Stephen Frears' The Queen was screened at the Venice Film Festival on Saturday, giving journalists the first chance to see the eagerly-awaited reconstruction of the dramatic days following the high-speed car crash in Paris that killed Diana.
Mirren, who has just won an Emmy for her title role in the mini-series Elizabeth I, takes on the unusual task of portraying a living monarch in the film, which also explores newly-elected Blair's role in the crisis.
With her hair dyed silver and voice trained to match that of the monarch, Mirren gives a convincing performance full of humour and sympathy for a woman struggling to abandon the stiff upper lip she believed her people wanted her to display.

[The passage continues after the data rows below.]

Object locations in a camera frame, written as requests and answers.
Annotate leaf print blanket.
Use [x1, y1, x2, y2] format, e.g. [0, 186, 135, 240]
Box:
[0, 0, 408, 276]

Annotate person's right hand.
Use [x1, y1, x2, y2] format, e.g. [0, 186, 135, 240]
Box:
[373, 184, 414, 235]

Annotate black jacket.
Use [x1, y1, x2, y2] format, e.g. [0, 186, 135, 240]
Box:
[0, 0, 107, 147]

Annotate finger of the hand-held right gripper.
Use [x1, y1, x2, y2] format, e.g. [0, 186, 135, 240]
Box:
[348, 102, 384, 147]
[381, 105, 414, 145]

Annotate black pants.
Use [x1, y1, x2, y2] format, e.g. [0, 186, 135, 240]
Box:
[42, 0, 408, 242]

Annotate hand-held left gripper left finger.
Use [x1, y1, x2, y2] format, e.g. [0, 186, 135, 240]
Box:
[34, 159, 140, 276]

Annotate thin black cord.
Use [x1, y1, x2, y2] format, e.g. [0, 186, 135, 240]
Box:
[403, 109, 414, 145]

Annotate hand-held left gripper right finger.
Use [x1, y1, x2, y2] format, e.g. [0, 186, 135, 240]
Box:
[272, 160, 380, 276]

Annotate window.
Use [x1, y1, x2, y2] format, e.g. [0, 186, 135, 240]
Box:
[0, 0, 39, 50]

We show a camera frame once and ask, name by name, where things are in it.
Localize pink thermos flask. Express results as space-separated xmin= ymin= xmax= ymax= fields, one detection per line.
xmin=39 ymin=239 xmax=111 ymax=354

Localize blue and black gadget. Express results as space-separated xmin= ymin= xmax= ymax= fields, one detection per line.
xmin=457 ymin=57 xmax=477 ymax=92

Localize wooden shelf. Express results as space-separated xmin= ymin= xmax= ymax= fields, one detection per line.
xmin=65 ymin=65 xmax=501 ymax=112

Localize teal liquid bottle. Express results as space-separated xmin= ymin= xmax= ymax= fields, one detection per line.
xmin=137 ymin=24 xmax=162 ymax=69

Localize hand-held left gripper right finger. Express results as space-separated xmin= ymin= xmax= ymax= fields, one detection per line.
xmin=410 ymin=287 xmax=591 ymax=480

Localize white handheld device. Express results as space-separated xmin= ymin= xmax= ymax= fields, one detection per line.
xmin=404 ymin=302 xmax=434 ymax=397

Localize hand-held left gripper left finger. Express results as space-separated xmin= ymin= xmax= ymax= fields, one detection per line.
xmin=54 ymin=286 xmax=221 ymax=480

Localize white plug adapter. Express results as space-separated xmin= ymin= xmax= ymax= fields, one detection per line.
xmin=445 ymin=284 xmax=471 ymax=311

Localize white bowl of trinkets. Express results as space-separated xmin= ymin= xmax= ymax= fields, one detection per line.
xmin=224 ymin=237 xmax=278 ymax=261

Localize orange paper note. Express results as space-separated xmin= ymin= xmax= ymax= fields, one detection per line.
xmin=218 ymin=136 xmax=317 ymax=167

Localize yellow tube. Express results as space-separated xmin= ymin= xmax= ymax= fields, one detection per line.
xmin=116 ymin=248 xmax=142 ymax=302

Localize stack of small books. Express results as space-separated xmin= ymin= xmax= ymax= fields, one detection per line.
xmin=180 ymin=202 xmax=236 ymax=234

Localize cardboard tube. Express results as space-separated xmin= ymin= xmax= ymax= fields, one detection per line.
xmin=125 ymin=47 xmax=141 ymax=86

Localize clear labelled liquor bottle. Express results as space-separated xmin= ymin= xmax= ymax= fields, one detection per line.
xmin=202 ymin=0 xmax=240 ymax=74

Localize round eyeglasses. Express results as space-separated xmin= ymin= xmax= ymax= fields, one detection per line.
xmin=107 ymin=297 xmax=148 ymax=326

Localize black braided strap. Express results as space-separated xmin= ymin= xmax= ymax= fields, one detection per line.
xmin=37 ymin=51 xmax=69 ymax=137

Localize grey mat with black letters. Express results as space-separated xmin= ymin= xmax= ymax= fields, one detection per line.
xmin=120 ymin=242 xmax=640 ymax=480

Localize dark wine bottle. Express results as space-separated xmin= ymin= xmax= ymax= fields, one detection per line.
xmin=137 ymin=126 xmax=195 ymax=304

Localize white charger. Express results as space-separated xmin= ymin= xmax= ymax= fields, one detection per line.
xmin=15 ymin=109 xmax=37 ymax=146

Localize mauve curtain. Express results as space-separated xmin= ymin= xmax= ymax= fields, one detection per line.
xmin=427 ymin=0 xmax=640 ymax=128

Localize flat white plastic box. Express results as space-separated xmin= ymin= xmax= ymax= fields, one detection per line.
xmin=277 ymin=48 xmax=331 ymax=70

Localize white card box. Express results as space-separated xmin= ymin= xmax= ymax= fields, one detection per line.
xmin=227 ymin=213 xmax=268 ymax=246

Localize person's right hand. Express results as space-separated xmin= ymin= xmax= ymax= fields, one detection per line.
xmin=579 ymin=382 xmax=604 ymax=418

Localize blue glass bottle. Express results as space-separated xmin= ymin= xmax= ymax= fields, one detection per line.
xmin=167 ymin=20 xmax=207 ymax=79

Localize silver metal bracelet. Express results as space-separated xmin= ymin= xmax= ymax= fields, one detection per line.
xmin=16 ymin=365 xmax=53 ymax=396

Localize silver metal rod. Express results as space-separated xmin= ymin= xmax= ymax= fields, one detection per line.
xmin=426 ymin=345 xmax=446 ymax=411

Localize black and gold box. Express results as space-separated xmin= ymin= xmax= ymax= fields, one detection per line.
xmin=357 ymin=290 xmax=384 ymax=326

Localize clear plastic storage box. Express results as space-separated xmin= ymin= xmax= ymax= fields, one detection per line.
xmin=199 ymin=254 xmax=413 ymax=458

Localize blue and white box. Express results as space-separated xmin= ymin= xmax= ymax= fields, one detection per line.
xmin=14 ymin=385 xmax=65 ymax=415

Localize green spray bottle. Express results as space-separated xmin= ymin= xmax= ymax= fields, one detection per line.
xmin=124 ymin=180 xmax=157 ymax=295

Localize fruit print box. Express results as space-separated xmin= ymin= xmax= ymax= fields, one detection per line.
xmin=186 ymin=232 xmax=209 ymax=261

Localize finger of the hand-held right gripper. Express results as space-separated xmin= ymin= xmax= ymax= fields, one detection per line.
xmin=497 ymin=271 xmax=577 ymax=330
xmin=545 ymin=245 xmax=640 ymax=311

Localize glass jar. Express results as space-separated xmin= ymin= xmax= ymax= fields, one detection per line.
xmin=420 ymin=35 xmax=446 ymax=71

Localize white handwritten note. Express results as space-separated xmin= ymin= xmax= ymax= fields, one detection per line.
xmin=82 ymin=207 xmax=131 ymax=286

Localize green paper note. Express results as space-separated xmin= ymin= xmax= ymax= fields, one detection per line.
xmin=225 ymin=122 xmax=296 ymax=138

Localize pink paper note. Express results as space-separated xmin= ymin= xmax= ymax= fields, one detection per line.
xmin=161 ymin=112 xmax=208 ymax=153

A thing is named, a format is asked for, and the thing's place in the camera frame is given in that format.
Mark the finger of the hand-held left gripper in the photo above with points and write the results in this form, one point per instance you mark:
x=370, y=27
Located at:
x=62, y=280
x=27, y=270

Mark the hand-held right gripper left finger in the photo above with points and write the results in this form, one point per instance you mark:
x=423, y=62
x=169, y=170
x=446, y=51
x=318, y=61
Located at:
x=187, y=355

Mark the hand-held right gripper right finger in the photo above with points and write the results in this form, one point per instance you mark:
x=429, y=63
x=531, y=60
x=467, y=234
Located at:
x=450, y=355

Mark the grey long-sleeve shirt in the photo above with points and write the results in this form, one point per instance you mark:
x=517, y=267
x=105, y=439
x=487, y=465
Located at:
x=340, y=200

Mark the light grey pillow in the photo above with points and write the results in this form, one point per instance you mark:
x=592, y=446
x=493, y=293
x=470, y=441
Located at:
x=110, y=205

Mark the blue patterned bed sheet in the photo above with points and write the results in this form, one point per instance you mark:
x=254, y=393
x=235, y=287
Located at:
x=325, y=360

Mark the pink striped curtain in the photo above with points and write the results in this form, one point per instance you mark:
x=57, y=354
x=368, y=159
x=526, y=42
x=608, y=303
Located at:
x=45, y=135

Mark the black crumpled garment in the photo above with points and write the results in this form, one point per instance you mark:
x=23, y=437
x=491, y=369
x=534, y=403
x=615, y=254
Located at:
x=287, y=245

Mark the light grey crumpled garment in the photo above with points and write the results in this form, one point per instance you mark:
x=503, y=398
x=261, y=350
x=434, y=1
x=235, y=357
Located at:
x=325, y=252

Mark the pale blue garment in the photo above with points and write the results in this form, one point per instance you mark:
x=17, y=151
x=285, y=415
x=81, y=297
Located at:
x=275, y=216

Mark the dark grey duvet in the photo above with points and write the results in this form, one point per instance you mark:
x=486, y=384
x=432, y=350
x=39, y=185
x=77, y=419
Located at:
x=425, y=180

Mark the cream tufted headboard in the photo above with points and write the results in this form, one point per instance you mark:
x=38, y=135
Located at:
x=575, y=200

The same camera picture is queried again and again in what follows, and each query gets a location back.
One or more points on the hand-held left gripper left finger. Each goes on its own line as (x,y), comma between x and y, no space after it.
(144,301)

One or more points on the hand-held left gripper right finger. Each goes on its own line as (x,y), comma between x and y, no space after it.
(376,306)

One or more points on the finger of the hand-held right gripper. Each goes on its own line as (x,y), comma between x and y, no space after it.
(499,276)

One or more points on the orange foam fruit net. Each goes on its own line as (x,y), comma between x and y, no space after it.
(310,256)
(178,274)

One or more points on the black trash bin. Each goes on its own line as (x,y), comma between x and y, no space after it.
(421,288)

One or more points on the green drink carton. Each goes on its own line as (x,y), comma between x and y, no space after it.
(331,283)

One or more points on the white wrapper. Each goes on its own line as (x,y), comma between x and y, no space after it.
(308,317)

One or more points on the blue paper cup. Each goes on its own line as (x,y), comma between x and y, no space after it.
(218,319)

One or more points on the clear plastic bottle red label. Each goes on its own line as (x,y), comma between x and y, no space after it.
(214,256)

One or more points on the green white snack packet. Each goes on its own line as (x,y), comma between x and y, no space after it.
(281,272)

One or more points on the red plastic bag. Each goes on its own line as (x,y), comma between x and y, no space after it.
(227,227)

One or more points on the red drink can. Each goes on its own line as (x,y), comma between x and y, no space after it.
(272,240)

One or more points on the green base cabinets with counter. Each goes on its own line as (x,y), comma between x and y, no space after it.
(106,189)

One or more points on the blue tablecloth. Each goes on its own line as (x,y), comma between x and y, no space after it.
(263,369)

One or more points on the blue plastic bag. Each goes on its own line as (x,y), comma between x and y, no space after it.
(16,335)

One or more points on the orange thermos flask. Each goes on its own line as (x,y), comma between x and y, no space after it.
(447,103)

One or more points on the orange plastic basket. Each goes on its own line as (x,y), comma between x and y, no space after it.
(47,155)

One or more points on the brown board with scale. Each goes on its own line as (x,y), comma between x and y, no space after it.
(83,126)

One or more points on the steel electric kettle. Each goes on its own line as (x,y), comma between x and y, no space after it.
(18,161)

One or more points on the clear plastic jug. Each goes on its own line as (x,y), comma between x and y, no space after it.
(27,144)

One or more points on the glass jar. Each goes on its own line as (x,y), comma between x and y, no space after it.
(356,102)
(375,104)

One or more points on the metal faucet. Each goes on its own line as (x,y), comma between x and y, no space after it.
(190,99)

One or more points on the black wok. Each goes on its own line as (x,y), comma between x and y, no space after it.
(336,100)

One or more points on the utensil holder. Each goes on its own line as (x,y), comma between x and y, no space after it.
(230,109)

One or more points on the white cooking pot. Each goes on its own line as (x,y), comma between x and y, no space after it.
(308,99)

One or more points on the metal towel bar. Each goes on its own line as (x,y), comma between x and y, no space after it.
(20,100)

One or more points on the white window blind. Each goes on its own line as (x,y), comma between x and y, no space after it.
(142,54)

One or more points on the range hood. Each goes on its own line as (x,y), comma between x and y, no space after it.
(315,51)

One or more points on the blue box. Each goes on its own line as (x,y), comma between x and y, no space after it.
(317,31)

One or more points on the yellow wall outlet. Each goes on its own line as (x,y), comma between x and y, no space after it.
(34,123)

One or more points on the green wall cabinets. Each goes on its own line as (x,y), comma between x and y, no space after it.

"There's been a change, some shift in values," Mirren's queen says during a conversation with her mother at Balmoral in Scotland. She also contemplates abdicating the throne.
"I don't think I will ever understand what happened this summer," she adds towards the end of the film in a conversation with Blair. "I have never been hated like that before. I prefer to keep my feelings to myself. That's all I've ever known." Frears explores the relationship between Blair and the long-serving monarch, and suggests the prime minister saw her as a mother figure.
Blair's wife, Cherie, is far less sympathetic to royalty. In the days after Diana's death headlines were dominated by the backlash against the royal family caused by what people saw as its indifference to the hugely popular princess.